TASK TO CARRY OUT: Output all of the data exactly as it appears, but leave out any pictures it contains.
>>>>
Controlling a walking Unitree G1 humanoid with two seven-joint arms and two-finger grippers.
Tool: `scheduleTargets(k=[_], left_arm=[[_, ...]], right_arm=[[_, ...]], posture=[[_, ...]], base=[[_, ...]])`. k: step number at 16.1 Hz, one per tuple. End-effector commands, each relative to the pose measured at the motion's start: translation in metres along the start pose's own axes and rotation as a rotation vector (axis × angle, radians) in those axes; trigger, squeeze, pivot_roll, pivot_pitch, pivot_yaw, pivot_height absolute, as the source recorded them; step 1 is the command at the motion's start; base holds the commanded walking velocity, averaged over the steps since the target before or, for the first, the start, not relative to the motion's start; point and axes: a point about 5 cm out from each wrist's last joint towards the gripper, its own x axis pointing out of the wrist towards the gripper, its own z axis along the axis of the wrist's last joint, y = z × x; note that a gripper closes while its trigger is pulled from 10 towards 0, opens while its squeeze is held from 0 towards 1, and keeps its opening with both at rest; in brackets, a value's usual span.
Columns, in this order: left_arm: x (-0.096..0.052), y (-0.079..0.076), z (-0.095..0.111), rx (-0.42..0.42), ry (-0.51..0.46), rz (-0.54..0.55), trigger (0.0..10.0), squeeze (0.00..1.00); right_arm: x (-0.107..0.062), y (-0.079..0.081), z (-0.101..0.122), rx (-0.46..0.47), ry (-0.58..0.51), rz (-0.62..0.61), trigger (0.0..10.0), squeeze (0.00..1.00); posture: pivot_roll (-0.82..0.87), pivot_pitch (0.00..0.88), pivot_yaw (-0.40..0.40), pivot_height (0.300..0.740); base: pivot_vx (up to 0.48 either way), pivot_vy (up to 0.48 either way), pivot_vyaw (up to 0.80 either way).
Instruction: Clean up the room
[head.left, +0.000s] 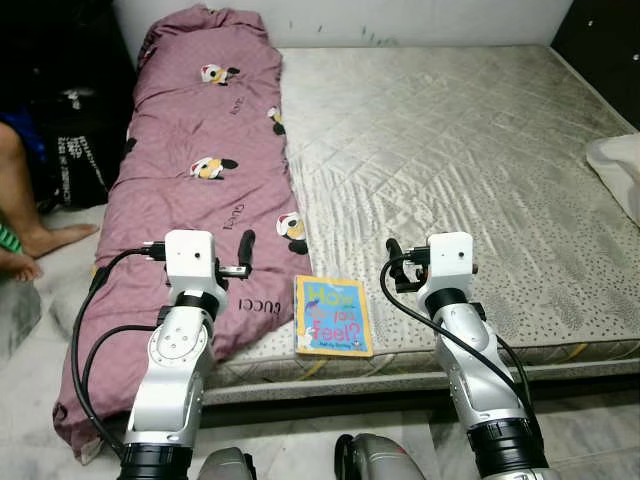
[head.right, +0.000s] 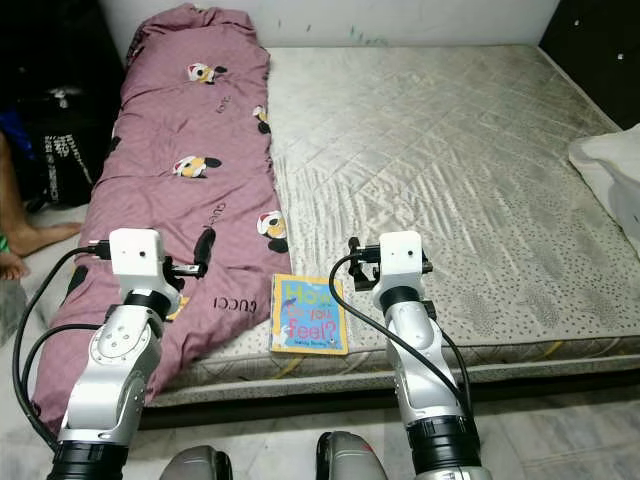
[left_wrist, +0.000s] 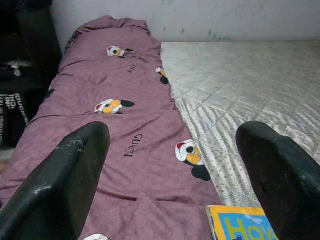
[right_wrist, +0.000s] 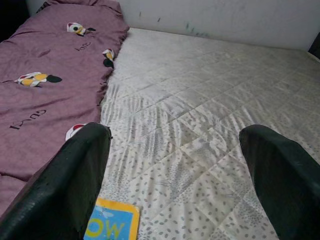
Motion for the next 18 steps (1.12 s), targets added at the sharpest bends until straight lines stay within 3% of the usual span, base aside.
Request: scheduleTargets(k=[1,6,11,13,18], left_arm=[[0.000,-0.001,0.001,-0.001,-0.007,-0.002,10.0,0.00],[-0.002,0.000,0.000,-0.013,-0.004,0.013,10.0,0.00],[-0.012,0.017,-0.007,0.049,0.018,0.048,10.0,0.00],[-0.021,0.030,-0.007,0.093,0.009,0.066,10.0,0.00],[-0.038,0.038,-0.005,0.154,-0.008,0.007,10.0,0.00]], right_arm=[[0.000,-0.004,0.000,-0.009,-0.001,-0.008,10.0,0.00],[0.000,-0.004,-0.001,-0.010,0.001,-0.002,10.0,0.00],[-0.008,-0.010,-0.004,-0.013,0.008,-0.013,10.0,0.00],[-0.017,-0.019,-0.006,-0.020,0.013,-0.039,10.0,0.00],[-0.037,-0.039,-0.003,-0.028,0.010,-0.109,10.0,0.00]], posture=[[-0.03,0.101,-0.012,0.740],[-0.03,0.099,-0.015,0.740],[-0.03,0.115,-0.012,0.740],[-0.03,0.155,-0.018,0.740],[-0.03,0.182,-0.029,0.740]], base=[[0.000,-0.398,0.00],[0.000,-0.136,0.00],[0.000,0.000,0.00],[0.000,0.000,0.00],[0.000,0.000,0.00]])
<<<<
ANSWER FOR THIS EXERCISE:
Controlling a walking Unitree G1 humanoid with two seven-joint arms and two-finger grippers.
Tool: `scheduleTargets(k=[_], left_arm=[[_, ...]], right_arm=[[_, ...]], posture=[[_, ...]], base=[[_, ...]])`. k: step number at 16.1 Hz, one per tuple. End-effector commands, each relative to the pose measured at the motion's start: translation in metres along the start pose's own axes and rotation as a rotation vector (axis × angle, radians) in those axes; trigger, squeeze, pivot_roll, pivot_pitch, pivot_yaw, pivot_height absolute, as the source recorded them; step 1 is the command at the motion's start; base holds the commanded walking velocity, averaged over the steps since the target before or, for the first, the start, not relative to the motion's start; point and axes: a point about 5 cm out from each wrist's last joint towards the gripper, its own x axis pointing out of the wrist towards the gripper, its own z axis along the axis of the wrist's last joint, y = z × x; note that a gripper closes while its trigger is pulled from 10 towards 0, opens while its squeeze is held from 0 towards 1, and keeps its opening with both at rest; in brackets, a value's usual span.
Columns, in this order: left_arm: x (-0.096..0.052), y (-0.079..0.076), z (-0.095..0.111), rx (-0.42..0.42), ry (-0.51..0.46), rz (-0.54..0.55), trigger (0.0..10.0), squeeze (0.00..1.00); right_arm: x (-0.107..0.062), y (-0.079..0.081), z (-0.101..0.122), rx (-0.46..0.47), ry (-0.58..0.51), rz (-0.62..0.61), trigger (0.0..10.0), squeeze (0.00..1.00); posture: pivot_roll (-0.82..0.87), pivot_pitch (0.00..0.88), pivot_yaw (-0.40..0.40), pivot_height (0.300..0.740); base: pivot_vx (up to 0.48 either way), pivot_vy (up to 0.48 either way), pivot_vyaw (up to 0.80 either way).
Instruction: Clean up the room
[head.left, +0.000s] 
[head.right, +0.000s] 
[left_wrist, +0.000s] 
[right_wrist, +0.000s] 
Motion for the next 18 steps (1.12 s), targets added at the sharpest bends until straight lines stay within 3% of the usual span, base aside.
Request: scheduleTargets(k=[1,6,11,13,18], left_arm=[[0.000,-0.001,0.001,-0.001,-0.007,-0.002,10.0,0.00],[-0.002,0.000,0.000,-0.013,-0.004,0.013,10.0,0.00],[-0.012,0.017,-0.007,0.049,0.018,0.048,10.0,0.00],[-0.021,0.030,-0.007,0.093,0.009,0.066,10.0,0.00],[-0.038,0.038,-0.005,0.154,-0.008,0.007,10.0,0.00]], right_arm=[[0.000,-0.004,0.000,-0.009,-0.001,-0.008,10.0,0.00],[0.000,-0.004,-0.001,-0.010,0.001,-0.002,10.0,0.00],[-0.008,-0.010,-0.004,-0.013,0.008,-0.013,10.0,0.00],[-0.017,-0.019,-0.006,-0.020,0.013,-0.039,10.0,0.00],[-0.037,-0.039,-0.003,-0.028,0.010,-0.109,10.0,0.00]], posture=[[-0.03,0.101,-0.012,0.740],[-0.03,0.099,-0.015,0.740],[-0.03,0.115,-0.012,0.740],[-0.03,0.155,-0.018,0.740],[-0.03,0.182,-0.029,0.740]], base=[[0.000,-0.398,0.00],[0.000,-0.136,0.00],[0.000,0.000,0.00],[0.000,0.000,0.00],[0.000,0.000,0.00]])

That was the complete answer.